Под Гурьяном жалобно заскулил стул. Понял, что жена пришла подсмотреть, в надежде захватить его вдвоем с новой инженершей.
— Нате, девки, — всплеснула руками Варвара. — Ты-то отец али нет?
Она не закрыла дверь и, переваливаясь, как разжиревшая утка, побежала к выходу. Бутов сердито фыркнул: он не любил Варвару. А Стуков лукаво глянул на Вандаловскую.
— Пойдемте, посмотрим, что с девочкой, — предложила она.
— А вы разве смекаете? — удивился Гурьян.
— Я пробовала учиться медицине, но не понравилось.
Увидев Татьяну Александровну, Варвара выронила неизменную тряпку и торопливо одернула платье. Изумленная, она не могла тронуться с места. Ленка сидела за столом и рисовала копер шахты. Вандаловская сняла пальто и подсела к ней, ласково улыбаясь.

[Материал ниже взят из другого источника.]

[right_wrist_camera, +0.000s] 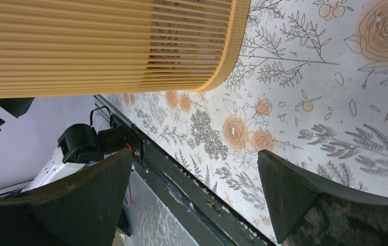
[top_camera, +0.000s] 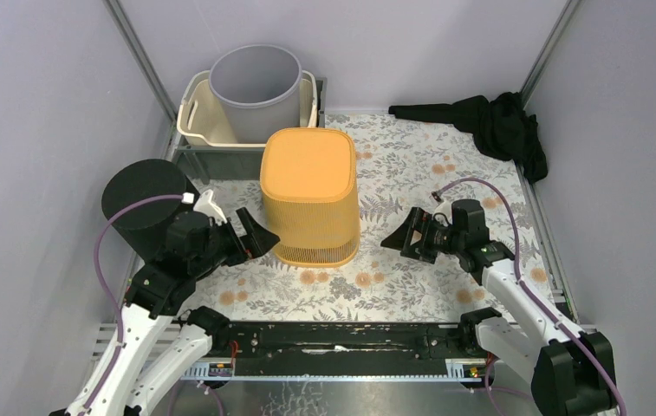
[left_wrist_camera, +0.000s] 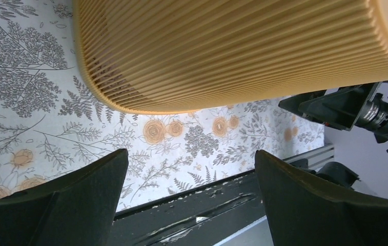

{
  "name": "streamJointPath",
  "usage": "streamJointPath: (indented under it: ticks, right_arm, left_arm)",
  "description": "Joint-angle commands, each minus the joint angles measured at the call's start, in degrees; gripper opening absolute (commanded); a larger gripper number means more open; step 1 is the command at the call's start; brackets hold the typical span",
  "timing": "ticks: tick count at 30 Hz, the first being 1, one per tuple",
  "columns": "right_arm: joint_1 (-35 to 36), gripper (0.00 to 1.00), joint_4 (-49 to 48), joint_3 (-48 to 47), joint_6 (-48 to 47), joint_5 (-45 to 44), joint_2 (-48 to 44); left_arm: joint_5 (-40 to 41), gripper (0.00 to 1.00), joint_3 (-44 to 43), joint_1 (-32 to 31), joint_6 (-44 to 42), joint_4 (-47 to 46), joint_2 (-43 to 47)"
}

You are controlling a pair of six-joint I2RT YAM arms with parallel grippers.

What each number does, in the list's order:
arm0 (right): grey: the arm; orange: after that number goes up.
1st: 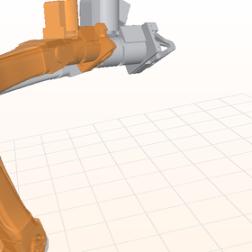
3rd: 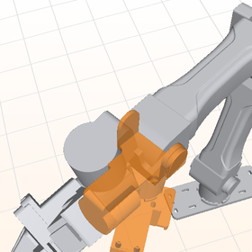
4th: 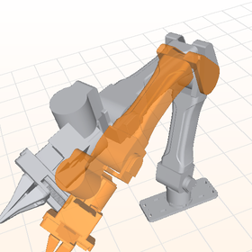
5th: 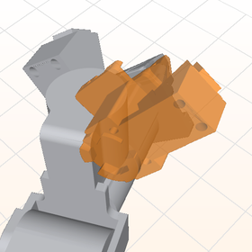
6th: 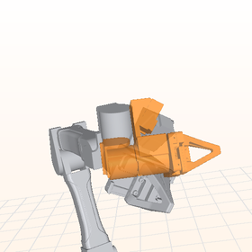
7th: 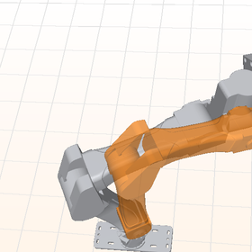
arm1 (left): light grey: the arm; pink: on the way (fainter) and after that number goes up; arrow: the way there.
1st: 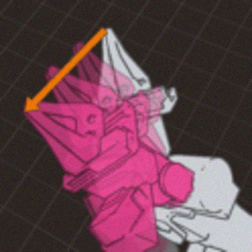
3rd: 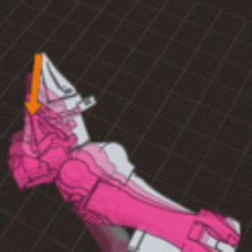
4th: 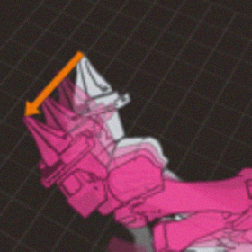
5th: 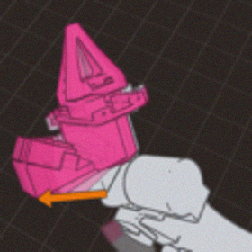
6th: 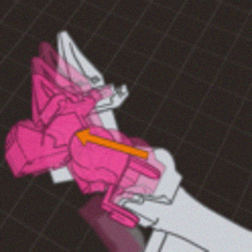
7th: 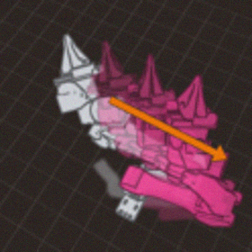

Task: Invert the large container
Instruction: Turn the container upside down at the center of the board.

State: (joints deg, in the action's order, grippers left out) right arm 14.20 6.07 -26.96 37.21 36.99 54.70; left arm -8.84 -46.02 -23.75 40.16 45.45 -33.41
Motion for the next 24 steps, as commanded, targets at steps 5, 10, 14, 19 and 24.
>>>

— Ну, как головка? — она приложила к лобику ладонь. — О, да ты совсем здоровая… Читать-то умеешь?
— Умею по-печатному.
Ленка недоверчиво рассматривала незнакомую большую тетю. Острые черные глазенки выдавали, что девочке уже внушено нехорошее к ней. Но тетя была красива и добра. Ленка отворачивала от нее смуглое, похожее на Гурьяново, личико, а сама прижималась худеньким тельцем.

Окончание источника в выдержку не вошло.